__Data below__
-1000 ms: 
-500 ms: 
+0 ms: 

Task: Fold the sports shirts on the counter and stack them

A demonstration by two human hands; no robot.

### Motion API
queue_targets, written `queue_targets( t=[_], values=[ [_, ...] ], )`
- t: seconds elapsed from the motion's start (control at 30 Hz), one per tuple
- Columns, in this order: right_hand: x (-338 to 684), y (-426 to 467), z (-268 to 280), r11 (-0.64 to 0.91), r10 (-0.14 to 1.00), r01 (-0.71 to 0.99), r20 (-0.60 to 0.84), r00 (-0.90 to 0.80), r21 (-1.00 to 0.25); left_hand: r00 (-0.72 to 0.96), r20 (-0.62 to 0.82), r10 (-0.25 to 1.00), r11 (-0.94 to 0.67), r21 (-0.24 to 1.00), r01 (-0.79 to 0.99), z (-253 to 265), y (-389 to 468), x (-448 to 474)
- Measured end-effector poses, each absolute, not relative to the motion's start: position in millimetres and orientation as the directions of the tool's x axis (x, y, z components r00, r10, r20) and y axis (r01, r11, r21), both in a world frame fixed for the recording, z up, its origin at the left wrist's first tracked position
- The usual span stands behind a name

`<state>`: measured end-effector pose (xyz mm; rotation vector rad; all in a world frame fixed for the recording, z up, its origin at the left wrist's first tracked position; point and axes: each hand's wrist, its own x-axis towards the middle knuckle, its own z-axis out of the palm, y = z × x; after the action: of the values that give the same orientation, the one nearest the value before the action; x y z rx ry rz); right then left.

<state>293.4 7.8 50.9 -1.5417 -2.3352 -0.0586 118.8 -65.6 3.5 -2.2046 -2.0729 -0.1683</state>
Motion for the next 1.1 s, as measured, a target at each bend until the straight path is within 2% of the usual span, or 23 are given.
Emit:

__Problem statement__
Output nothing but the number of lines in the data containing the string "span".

__Answer to the exercise__
2